◆ **Your assignment**: Every line below that mentions the word "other" should be copied out.

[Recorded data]
# # # #

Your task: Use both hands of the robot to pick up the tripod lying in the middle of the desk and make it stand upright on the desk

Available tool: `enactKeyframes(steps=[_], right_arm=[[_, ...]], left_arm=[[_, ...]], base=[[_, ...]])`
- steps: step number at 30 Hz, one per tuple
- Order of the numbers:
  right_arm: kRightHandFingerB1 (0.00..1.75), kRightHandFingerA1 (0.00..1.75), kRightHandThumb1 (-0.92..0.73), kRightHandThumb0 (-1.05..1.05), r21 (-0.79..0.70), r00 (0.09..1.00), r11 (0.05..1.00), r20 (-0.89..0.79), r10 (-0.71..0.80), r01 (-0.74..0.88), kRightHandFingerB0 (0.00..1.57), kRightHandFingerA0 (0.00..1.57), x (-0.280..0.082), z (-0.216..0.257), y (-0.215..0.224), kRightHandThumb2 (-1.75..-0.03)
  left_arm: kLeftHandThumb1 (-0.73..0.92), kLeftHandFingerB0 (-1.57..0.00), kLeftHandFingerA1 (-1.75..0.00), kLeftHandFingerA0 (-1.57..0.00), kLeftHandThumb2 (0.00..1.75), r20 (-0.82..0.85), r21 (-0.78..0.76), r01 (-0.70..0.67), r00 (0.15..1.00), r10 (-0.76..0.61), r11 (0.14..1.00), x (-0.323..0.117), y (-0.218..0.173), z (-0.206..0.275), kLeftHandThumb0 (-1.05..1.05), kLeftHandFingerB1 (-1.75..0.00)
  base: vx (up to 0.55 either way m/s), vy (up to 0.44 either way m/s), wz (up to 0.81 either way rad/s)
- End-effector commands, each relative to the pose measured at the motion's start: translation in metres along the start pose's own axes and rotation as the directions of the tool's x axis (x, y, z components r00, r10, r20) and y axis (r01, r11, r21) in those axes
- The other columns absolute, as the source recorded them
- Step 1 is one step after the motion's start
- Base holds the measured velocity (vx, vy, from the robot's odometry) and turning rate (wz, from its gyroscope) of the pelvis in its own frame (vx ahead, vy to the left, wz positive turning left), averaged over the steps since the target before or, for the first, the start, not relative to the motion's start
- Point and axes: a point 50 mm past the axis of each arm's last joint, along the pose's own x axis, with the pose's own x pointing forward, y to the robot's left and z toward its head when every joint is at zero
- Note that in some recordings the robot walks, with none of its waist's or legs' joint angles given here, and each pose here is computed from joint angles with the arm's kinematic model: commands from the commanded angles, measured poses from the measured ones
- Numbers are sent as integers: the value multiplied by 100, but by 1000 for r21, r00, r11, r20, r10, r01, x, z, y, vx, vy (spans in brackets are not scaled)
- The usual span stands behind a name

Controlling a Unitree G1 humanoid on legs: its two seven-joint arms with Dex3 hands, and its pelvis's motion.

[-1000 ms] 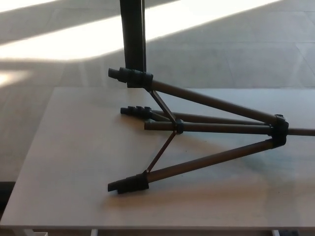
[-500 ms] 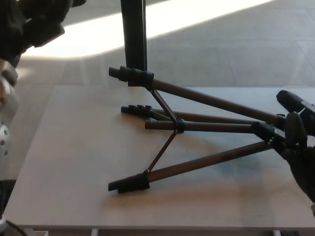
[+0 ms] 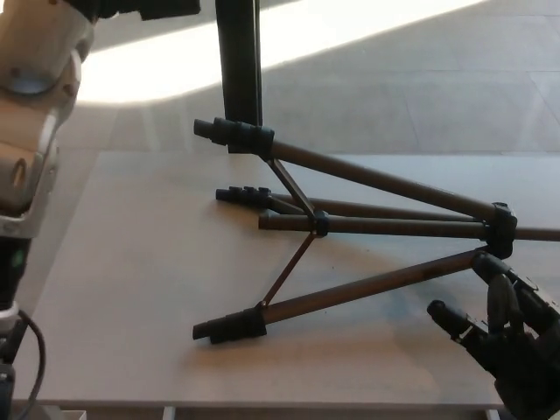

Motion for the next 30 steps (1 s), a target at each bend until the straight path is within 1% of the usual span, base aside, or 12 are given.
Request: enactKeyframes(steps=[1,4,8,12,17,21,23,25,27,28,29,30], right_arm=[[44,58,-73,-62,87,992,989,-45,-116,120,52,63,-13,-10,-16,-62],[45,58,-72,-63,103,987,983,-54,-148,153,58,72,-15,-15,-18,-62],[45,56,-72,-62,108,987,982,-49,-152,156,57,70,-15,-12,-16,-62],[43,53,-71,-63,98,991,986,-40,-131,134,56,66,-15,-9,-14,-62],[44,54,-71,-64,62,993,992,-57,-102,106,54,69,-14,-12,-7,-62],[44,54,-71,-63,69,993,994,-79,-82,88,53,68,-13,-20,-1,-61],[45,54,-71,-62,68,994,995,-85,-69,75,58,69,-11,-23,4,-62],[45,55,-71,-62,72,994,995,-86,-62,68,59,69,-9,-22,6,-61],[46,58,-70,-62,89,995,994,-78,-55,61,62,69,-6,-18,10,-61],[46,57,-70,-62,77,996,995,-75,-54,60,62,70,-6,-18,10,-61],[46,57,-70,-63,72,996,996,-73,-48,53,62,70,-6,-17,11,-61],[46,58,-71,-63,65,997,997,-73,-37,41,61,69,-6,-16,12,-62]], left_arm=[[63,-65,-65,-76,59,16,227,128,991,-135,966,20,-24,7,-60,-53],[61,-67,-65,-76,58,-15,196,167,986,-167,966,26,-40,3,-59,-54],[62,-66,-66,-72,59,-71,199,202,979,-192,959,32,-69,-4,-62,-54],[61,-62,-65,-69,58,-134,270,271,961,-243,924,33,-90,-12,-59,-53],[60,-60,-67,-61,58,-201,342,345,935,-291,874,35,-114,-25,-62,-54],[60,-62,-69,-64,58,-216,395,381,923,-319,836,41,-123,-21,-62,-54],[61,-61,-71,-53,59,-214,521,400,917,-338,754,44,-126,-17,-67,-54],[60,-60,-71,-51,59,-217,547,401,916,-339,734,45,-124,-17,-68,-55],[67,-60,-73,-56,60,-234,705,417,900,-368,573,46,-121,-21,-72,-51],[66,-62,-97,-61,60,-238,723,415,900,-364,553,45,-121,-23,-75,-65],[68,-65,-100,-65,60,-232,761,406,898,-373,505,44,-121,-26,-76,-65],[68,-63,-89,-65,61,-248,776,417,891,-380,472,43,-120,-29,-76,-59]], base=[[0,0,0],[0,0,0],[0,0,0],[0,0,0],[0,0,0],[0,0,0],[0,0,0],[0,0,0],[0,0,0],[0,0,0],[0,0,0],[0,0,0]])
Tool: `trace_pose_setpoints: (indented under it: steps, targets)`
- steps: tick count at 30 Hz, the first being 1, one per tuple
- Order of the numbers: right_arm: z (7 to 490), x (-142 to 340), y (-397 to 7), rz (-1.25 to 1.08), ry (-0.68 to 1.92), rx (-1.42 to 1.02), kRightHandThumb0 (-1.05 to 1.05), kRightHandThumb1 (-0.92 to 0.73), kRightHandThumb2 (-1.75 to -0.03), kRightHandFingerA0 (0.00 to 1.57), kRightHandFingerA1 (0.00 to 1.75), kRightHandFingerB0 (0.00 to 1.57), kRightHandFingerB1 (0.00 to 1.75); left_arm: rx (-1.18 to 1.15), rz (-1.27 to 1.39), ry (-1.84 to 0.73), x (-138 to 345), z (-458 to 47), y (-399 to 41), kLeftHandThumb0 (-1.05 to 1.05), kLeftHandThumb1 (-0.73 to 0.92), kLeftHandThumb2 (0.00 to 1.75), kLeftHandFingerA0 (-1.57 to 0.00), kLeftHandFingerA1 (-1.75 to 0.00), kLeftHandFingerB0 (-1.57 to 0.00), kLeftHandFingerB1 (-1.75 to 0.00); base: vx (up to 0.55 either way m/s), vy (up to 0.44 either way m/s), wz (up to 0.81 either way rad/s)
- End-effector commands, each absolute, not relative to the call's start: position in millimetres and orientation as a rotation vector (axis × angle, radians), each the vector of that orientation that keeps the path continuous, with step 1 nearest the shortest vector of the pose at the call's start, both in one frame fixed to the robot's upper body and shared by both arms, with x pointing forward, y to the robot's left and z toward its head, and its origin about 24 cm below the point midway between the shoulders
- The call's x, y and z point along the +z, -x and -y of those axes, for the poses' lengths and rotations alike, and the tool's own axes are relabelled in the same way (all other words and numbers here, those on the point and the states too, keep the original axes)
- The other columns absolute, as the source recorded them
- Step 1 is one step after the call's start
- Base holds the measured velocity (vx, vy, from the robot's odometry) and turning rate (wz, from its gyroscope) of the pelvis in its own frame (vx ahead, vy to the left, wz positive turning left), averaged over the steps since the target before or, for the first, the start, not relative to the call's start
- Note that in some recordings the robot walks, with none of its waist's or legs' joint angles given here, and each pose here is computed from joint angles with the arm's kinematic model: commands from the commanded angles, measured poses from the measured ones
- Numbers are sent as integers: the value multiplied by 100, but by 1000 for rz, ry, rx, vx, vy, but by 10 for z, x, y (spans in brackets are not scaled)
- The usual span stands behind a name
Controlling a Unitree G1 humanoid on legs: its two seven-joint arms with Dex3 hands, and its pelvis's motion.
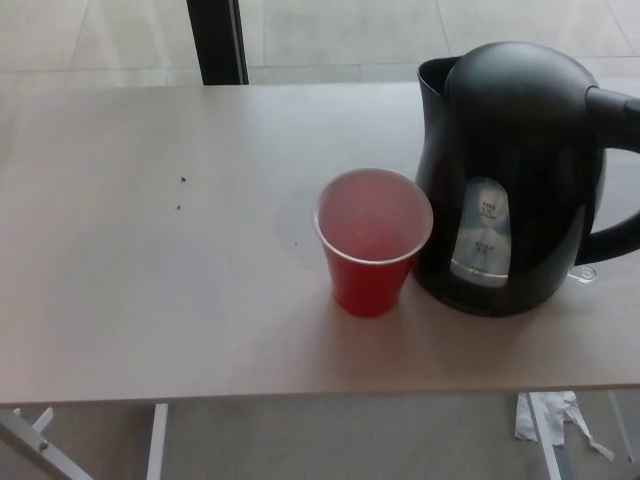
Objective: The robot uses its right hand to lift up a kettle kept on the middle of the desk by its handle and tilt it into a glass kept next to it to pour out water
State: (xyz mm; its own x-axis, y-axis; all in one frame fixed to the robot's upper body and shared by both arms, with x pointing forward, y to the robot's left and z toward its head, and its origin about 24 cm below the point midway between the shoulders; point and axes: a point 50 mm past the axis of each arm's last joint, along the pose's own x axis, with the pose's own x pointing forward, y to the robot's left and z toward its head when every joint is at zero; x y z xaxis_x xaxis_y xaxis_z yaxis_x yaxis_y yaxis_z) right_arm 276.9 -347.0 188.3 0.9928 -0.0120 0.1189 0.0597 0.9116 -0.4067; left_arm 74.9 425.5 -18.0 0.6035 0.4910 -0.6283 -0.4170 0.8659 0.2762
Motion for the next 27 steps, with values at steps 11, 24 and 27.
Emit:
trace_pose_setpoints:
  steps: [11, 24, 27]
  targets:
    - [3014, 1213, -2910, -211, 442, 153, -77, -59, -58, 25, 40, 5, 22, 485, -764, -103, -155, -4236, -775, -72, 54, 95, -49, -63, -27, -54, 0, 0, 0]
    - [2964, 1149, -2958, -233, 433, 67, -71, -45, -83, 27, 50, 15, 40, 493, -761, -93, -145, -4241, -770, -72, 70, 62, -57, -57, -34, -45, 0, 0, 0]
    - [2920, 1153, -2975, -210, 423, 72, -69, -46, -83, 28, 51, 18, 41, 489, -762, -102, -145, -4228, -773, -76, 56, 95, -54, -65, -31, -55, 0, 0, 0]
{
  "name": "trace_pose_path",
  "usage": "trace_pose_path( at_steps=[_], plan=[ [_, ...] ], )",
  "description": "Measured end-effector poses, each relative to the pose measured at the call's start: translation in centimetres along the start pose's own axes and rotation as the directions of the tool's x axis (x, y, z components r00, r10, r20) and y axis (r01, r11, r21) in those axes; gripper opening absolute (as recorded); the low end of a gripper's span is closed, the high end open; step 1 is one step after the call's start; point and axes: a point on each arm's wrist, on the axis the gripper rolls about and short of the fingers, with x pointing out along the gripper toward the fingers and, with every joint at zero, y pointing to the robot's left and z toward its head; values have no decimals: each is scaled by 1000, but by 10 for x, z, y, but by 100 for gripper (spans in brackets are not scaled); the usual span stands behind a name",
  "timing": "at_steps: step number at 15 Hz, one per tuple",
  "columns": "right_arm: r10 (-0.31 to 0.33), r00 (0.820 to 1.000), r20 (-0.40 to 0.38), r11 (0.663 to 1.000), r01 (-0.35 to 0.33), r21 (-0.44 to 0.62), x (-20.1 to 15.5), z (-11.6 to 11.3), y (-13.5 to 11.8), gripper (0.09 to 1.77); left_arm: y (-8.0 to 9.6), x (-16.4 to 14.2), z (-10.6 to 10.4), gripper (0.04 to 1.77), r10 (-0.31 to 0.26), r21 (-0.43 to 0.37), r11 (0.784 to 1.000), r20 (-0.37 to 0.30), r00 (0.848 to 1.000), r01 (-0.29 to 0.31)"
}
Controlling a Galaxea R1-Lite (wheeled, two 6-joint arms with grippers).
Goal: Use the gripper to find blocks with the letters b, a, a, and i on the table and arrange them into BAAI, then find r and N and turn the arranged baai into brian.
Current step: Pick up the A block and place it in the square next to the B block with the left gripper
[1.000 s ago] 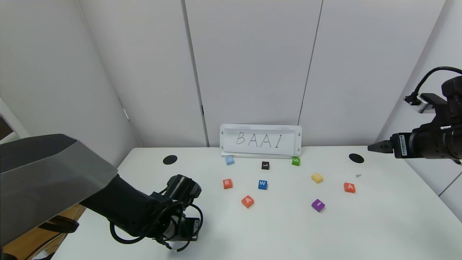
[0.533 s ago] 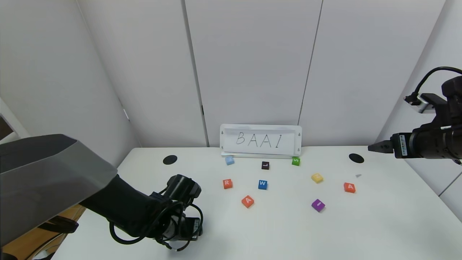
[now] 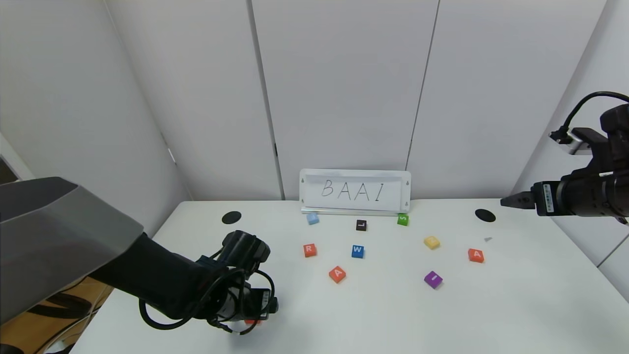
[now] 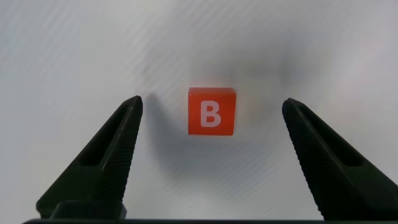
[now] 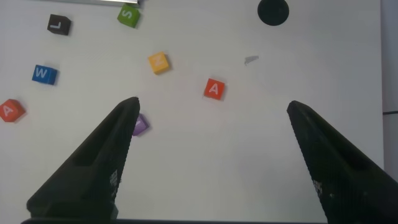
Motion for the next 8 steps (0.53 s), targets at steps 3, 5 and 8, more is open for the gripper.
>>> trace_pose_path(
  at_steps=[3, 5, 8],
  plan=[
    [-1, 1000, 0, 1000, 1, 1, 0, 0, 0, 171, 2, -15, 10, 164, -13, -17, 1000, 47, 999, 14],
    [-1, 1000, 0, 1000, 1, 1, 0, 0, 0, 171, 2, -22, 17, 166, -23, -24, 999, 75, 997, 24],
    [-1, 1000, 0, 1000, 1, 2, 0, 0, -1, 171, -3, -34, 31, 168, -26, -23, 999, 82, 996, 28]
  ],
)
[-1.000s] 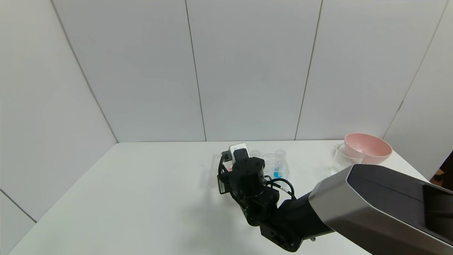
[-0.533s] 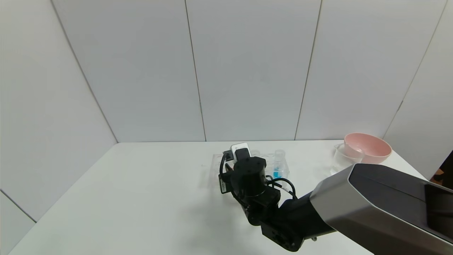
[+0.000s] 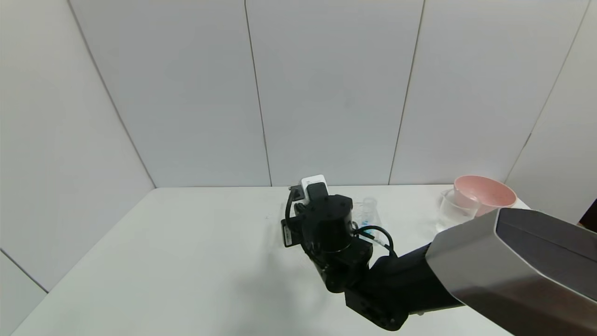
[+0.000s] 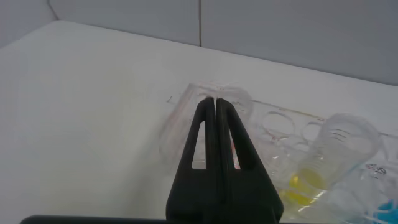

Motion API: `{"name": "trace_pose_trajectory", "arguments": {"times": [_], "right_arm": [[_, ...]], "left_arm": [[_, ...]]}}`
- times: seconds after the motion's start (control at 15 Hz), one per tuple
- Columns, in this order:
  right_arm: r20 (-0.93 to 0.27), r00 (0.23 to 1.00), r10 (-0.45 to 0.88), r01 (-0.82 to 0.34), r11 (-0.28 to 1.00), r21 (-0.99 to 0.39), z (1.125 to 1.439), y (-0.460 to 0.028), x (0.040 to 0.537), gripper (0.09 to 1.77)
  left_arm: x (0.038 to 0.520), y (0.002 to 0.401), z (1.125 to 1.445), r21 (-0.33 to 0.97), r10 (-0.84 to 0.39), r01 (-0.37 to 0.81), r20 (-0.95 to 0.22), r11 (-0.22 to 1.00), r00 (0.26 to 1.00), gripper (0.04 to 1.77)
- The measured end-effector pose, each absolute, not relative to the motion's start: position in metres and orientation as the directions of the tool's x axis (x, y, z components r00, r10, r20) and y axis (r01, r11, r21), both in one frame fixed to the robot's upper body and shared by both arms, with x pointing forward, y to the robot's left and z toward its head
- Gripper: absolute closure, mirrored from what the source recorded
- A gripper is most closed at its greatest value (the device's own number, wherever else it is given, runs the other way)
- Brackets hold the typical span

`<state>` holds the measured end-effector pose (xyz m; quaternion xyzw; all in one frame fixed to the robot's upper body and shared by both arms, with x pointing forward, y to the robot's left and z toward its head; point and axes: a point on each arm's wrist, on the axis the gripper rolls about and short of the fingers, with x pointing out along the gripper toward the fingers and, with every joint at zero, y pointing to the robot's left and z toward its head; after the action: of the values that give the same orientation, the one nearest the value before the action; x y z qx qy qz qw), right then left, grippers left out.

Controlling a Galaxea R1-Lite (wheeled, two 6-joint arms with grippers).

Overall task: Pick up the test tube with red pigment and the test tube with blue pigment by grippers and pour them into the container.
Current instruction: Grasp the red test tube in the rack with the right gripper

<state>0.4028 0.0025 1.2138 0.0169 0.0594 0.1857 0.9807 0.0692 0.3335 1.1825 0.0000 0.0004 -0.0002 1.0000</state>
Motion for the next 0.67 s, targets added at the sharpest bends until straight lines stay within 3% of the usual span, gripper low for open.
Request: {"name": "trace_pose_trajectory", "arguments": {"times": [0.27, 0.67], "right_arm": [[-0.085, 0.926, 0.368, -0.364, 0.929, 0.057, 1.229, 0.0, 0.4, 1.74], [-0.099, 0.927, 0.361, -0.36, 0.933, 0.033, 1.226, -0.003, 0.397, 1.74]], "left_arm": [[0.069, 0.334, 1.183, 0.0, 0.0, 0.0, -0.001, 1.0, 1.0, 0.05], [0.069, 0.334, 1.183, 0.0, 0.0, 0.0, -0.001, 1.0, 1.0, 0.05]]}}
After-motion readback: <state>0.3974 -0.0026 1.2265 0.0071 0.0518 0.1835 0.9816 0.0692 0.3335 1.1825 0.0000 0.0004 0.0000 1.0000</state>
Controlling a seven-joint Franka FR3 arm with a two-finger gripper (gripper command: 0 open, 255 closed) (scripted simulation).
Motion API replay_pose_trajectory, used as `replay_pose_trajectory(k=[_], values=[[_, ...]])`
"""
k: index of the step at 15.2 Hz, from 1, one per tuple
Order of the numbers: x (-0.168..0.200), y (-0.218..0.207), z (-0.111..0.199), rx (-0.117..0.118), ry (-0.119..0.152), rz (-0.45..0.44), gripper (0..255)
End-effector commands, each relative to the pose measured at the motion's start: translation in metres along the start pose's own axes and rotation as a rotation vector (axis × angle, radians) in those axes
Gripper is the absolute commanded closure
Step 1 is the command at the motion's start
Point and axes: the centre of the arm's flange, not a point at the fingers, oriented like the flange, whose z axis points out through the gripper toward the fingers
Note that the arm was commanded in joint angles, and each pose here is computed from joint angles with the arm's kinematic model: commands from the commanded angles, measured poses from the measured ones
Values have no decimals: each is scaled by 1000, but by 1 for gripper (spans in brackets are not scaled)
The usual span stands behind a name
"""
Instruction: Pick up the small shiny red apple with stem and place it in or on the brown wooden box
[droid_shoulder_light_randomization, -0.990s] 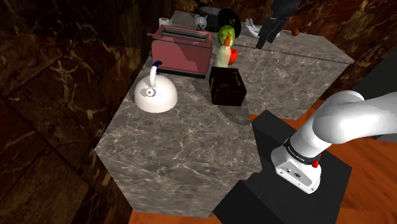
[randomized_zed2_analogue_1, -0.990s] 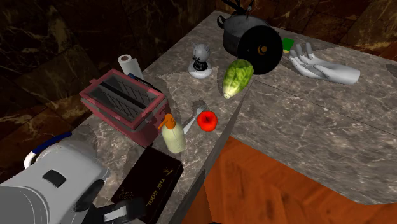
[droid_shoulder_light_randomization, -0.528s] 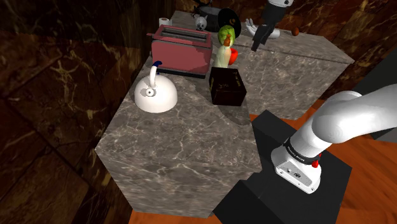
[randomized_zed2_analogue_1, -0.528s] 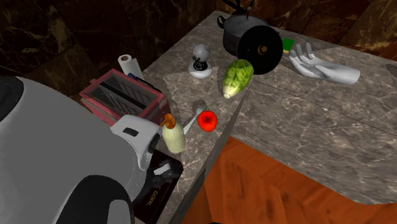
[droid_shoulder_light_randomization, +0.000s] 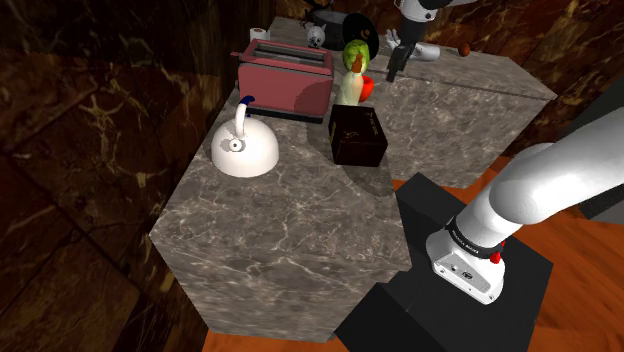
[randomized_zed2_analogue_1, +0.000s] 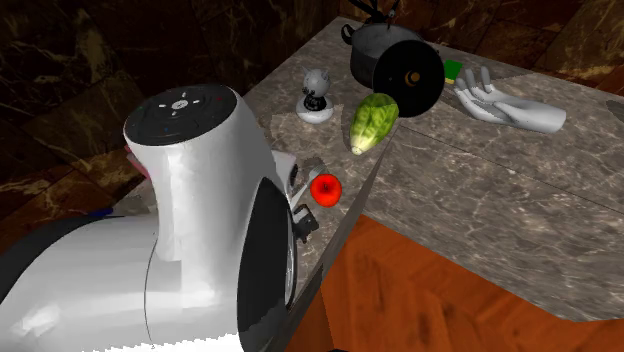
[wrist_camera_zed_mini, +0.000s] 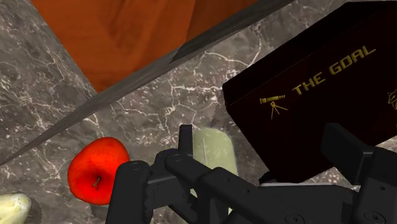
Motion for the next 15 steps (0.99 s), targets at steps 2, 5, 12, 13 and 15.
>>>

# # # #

◆ **Result of this task**:
- The other columns absolute, as the source recorded them
- The call's x, y and z point along the +z, -x and -y of those axes, for the poses' lengths and rotations alike, and the tool's own axes are relabelled in the same way (all other words and numbers here, those on the point and the states too, keep the original axes)
- The other columns absolute, as the source recorded them
- A gripper is most closed at its greatest value (the device's own number, wherever else it is given, runs the other way)

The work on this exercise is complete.